### About this task
Copy all lines containing the string "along" from the records below.

### Dataset records
--------------------------------------------------
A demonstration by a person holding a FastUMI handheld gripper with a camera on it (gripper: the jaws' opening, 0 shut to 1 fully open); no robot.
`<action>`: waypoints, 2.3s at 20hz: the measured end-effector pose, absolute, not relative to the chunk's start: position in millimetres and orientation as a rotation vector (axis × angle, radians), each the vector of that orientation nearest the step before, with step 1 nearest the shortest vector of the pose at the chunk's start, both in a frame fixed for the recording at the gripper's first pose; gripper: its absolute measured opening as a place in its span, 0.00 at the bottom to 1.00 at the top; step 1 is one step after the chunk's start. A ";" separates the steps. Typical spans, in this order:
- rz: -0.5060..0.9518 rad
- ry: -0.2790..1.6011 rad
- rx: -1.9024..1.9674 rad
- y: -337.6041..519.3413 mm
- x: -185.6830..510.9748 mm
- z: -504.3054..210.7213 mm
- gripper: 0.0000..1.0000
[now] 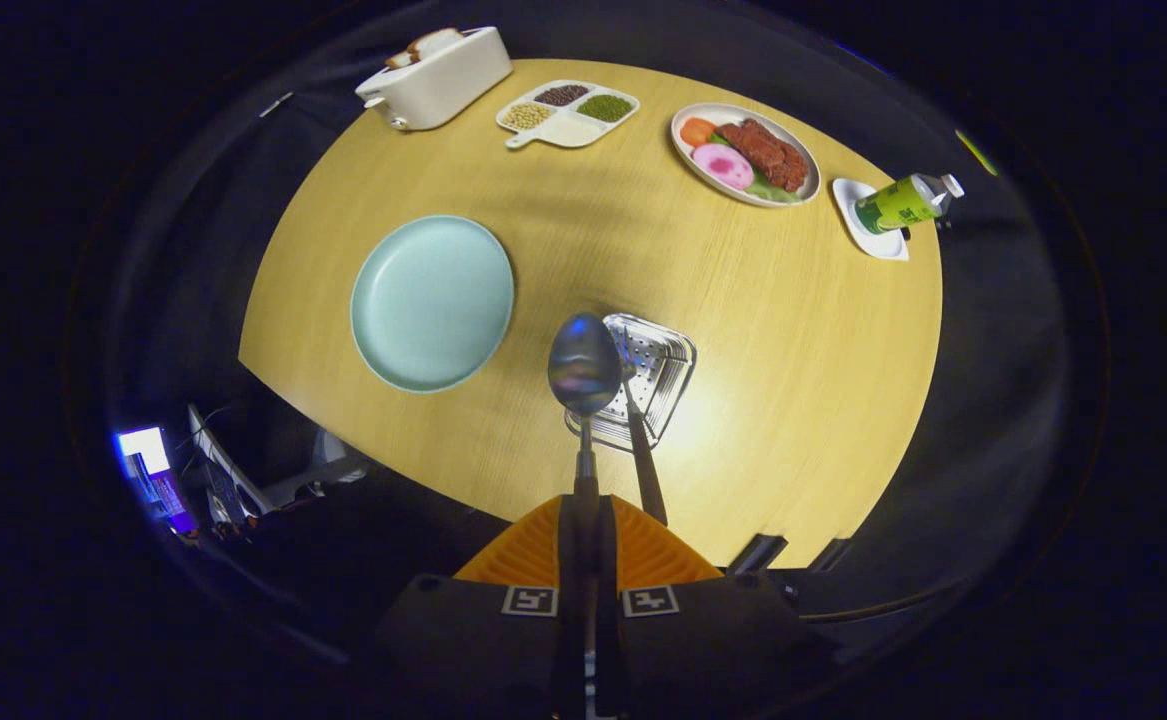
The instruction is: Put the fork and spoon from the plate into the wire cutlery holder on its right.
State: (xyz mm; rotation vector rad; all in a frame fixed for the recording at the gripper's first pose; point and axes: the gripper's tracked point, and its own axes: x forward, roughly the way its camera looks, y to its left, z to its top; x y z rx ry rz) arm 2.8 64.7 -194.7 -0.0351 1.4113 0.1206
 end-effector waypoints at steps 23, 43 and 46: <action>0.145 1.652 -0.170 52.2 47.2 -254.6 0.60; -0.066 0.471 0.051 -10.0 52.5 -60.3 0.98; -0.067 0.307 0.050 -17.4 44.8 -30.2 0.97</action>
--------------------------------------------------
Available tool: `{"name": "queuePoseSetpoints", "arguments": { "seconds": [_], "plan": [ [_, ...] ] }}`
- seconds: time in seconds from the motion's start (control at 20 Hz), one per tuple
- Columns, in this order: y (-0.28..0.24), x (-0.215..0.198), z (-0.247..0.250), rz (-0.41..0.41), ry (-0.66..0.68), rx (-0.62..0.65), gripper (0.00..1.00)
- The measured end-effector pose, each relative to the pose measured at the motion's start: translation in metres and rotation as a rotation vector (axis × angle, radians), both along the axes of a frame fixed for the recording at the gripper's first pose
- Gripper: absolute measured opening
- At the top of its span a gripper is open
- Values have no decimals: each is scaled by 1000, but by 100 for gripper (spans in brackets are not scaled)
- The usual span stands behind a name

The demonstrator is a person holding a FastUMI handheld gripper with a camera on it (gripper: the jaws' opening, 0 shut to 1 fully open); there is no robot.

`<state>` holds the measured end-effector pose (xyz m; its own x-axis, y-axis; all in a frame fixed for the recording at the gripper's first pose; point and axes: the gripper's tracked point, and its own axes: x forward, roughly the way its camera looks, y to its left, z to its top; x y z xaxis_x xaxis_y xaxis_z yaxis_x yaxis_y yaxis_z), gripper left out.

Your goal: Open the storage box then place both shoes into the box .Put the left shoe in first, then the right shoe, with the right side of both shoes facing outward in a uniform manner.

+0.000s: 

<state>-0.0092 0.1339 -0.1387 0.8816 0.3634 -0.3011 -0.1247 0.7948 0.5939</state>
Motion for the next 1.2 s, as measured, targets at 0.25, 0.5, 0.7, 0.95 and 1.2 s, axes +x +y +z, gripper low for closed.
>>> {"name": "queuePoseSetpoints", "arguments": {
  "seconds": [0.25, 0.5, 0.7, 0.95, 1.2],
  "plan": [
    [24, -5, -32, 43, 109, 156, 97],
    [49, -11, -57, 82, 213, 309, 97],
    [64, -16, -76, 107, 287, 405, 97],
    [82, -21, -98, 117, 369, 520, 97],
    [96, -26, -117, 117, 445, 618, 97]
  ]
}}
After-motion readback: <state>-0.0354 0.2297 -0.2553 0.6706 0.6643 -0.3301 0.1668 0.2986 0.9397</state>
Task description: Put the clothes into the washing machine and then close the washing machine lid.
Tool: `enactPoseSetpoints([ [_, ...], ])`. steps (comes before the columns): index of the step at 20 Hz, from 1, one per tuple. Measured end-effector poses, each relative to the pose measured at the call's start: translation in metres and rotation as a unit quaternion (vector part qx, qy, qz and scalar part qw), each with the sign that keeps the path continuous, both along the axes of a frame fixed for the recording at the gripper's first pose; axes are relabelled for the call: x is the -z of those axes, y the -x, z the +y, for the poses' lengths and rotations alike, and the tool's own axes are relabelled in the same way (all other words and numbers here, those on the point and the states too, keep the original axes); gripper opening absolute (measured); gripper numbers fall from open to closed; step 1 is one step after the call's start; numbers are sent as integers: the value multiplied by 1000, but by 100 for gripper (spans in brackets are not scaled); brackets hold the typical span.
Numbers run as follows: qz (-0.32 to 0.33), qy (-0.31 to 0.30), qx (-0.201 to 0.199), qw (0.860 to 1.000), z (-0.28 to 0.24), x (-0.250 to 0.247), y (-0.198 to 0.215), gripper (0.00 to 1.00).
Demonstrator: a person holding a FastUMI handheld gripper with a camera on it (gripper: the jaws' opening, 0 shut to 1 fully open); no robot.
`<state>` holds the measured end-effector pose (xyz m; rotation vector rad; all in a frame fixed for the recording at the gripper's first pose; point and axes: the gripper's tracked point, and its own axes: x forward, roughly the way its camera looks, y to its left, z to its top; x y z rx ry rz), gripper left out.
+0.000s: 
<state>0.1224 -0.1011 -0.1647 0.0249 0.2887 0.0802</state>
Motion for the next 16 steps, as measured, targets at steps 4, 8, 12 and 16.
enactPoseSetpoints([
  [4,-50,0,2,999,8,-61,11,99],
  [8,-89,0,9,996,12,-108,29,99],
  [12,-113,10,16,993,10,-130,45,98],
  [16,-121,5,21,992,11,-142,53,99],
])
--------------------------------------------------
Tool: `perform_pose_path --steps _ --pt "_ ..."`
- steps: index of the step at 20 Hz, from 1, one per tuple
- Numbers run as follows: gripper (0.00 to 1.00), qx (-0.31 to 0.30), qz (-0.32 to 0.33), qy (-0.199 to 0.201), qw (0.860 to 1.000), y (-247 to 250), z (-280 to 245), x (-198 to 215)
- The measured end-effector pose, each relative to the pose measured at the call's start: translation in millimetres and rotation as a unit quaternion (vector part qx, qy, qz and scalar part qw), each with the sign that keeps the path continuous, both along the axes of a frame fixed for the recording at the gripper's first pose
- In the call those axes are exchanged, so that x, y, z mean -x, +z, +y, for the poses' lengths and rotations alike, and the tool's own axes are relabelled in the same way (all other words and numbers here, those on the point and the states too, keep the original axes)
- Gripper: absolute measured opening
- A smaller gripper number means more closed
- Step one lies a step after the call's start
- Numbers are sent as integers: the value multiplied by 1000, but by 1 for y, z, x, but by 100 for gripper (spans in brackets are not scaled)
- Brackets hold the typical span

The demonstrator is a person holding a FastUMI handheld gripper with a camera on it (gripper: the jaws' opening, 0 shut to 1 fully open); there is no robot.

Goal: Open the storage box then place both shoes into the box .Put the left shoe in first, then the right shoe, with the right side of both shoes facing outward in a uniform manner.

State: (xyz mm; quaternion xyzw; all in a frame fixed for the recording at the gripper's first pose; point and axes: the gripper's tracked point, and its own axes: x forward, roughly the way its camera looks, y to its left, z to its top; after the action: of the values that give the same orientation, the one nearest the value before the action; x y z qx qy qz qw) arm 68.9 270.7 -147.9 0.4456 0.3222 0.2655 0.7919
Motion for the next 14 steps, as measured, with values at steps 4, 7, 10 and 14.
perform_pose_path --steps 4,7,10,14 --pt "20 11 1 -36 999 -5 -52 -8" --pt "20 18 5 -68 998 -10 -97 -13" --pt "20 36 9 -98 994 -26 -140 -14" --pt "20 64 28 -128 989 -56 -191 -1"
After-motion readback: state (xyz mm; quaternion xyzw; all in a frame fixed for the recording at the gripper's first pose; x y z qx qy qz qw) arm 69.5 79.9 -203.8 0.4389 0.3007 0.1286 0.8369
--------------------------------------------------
### Output below
- The measured end-effector pose, each relative to the pose measured at the motion's start: translation in metres and rotation as a rotation vector (axis × angle, radians), both along the axes of a frame fixed for the recording at the gripper's first pose
Tool: `enactPoseSetpoints([ [_, ...], ])`. steps (comes before the columns): index of the step at 20 Hz, from 1, one per tuple. Measured end-effector poses, each relative to the pose measured at the call's start: translation in metres and rotation as a unit quaternion (vector part qx, qy, qz and scalar part qw), each with the sign that keeps the path continuous, both along the axes of a frame fixed for the recording at the gripper's first pose; axes are relabelled for the call: x is the -z of those axes, y the -x, z the +y, for the poses' lengths and rotations alike, and the tool's own axes are relabelled in the same way (all other words and numbers here, those on the point and the states too, keep the original axes); gripper opening absolute (measured); gripper numbers fall from open to closed; step 1 is one step after the call's start; numbers are sent as integers: the value multiplied by 1000, but by 100 for gripper (spans in brackets are not scaled); brackets hold the typical span.
- The measured end-effector pose, each relative to the pose measured at the call's start: translation in millimetres and rotation as a unit quaternion (vector part qx, qy, qz and scalar part qw), each with the sign that keeps the path continuous, both along the axes of a frame fixed for the recording at the gripper's first pose

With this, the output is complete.